Best solution for you is , I reckon, get a tan and buy a big hat .....



                                                             Siam Sailing, Phuket 

Thanks Jugen for the imput.

So it seems that the Tiki 26 and 30 does not have the possibility of having reasonable protection from the elements with the Wharram Gaff rig. One woud have to have a mainsail with boom and lazy jacks or perhaps junk sail for offshore work for ease of reefing.

I like the simplicity of the hat and tan idea but my celtic skin can not take the sun.

Cheers Pat

You could make a bimini but I'd advise against a permanent one. 

A removable bimini could be made by making sockets ( at least 50 cm long) in the corners of the cabin tops.

The vertical pipes of the bimini frame simply slide in the sockets. The bimini frame itself would consist of four four vertical pipes and four horizontal pipes .If you find the "roof " sags you add more horizontal pipes.
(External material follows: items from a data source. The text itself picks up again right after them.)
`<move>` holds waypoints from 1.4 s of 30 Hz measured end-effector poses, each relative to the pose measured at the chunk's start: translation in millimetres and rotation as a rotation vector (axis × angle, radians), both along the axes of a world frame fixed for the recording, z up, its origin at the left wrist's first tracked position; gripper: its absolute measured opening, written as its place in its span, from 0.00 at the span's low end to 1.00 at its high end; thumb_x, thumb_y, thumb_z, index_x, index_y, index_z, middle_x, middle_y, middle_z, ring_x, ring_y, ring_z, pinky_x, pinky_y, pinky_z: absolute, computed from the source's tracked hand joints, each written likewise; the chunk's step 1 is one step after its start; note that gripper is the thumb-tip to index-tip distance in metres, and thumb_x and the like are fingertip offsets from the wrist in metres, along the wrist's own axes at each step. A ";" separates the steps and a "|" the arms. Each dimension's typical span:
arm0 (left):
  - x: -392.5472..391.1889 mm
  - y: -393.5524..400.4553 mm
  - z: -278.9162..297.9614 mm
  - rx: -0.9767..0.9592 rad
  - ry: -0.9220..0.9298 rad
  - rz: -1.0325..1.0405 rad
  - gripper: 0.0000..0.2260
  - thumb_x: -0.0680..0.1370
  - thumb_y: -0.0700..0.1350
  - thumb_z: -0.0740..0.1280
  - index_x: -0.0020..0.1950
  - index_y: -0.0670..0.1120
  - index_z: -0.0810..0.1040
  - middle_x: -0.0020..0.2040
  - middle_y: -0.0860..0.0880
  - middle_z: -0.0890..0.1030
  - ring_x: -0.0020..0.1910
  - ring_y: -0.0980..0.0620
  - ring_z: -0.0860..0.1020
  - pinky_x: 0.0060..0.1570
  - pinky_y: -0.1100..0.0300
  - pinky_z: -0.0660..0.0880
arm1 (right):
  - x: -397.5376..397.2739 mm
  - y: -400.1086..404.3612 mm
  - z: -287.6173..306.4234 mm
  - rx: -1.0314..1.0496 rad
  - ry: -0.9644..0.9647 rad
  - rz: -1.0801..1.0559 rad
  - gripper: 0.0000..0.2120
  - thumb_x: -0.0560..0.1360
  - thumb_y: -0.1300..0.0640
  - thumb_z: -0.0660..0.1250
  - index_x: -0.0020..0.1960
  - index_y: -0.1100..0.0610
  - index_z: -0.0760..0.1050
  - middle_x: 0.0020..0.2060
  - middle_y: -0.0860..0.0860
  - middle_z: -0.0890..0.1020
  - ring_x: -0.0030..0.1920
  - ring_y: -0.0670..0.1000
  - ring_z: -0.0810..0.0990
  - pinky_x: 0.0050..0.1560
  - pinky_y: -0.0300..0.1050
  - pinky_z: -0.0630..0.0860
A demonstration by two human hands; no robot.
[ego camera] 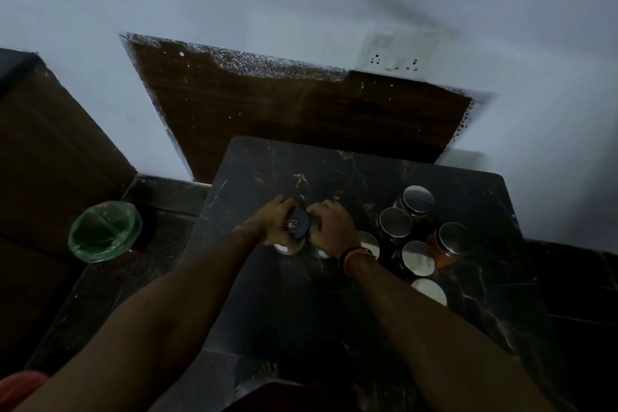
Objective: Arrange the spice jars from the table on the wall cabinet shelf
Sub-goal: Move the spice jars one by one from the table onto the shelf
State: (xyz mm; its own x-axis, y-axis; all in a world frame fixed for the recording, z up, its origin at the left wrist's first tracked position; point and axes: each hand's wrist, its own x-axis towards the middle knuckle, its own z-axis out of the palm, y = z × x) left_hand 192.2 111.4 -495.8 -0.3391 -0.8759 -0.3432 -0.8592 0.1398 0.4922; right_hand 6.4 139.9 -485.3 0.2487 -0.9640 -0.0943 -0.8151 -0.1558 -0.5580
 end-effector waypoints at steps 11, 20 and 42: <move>35.6 5.9 26.6 0.049 0.406 0.295 0.24 0.70 0.47 0.78 0.63 0.46 0.76 0.56 0.48 0.80 0.55 0.49 0.79 0.53 0.55 0.77 | 28.4 12.5 -9.6 0.247 -0.364 0.015 0.48 0.70 0.49 0.79 0.81 0.47 0.55 0.75 0.53 0.69 0.72 0.55 0.73 0.71 0.58 0.72; 33.8 12.5 59.5 0.104 0.653 0.373 0.25 0.67 0.58 0.77 0.60 0.48 0.79 0.53 0.48 0.83 0.49 0.52 0.83 0.43 0.60 0.77 | 36.3 4.0 16.5 0.235 -0.608 -0.082 0.50 0.66 0.34 0.76 0.81 0.43 0.56 0.76 0.52 0.69 0.73 0.54 0.71 0.70 0.59 0.73; -27.5 -28.0 224.2 -0.062 1.355 0.367 0.19 0.80 0.53 0.67 0.65 0.43 0.79 0.61 0.35 0.81 0.59 0.37 0.79 0.64 0.35 0.72 | -17.8 -70.2 227.1 -0.007 -1.232 -0.051 0.29 0.73 0.48 0.73 0.71 0.54 0.72 0.65 0.56 0.81 0.61 0.57 0.83 0.54 0.50 0.82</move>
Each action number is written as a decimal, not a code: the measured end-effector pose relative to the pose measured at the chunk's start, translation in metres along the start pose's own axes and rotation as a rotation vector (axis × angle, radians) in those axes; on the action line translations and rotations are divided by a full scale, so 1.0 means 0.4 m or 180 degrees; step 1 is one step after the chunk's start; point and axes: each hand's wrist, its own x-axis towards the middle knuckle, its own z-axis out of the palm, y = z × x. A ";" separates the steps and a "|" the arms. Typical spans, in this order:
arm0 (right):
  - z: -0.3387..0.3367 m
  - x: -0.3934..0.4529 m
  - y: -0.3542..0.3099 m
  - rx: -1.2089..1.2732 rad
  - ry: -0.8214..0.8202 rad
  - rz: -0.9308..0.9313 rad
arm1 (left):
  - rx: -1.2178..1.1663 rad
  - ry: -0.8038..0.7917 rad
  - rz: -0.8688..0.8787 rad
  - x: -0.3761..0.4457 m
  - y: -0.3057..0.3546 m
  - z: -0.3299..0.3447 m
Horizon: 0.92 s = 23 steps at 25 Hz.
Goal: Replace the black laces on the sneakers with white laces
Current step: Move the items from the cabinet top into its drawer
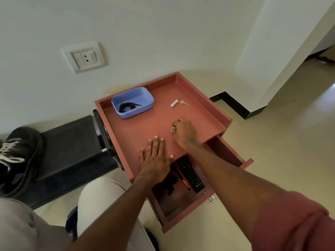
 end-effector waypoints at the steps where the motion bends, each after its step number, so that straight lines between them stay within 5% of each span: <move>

The bimini frame would be made using quick -connect joints with bolts ,pins or lashings , so it is easy to assemble and disassemble . Perhaps 4- 6 mm  hold - down ropes are advisable to prevent the whole  bimini lifting out of it's sockets in blow .

For the bimini "roof" : I would not use cloth,  as it flaps in a blow and sags and collects water and leaks when it rains . I would probably use "plast wood : cut in strips of , say , 50 cm wide and the sections joined together  by  gluing on strips of pvc cloth. "Dunlop " glue glues  both pvc and plast wood very well     Leave some 10 mm between the joints. T his way the "roof " can be folded up like a harmonica  when not in use . The roof can connect to the frame with simple rope lashings. When sizing the pipes and the roof sections you have to keep in mind where to store them when the bimini is not in use and you may need to make provisions either inside the boat or on deck where to securely store the disassembled bimini  . You should keep it simple and it is important that the  bimjni is quick and easy to assemble and disassemble otherwise you will end up not using it and the time and money spent on it would be wasted .

Idea ? 

    Cheers & best regards 

                                                      Maxim Jurgens 

                                                             Siam Sailing, Phuket 


Every boat is a compromise in some way.  The T26 is small, cheap, easy to handle & maintain, and remarkably capable.  And of course beautiful.  The downside is a lack of space.  Protection from the elements while sailing is going to be very difficult, except if you sit in a hatchway with a simple hood or a bubble over you, which is what has been done for some ocean crossings.

Here's a suggestion I made on a similar thread early last year ;-)

Thanks Maxim.

Your idea sounds pretty solid.I am not familiar with "plast wood" but sounds like it would solve some of the problems of a cloth Bimini. I just designed a bimini for my sailboat out of pvc impeg cloth quite heavy but does not move around much in the wind. In Thailand they use it for tuk tuk cover ect. has very good abrasion resistance.
I have built a few ply epoxy boats in Thailand and I am presently researching possibilities for a boat to cruise through Indonesia. The design should not take more than a year for a work crew of 3 to complete so it is a toss up between the tiki 26 or 30.
Thanks again for the input I will sketch it up in 3D and post it

I found it difficult to fit a bimini to the Tiki 8m. We managaed to get sitting headroom under this one. the aft bow makes a nice handhold

Hi Boatsmith

Very nice solution.

Is it a telescoping bimini. It looks like it acts as a gallows for the gaff on the main sail. What do you think of raising the foot of the main sail approx 1' perhaps by lengthening the mast. Does it interfere with any of the running lines? How about a heavy  5cm diam stainless tube to act as a permanent support aft and the bimini can be stored by rolling it up  and tieing to the support?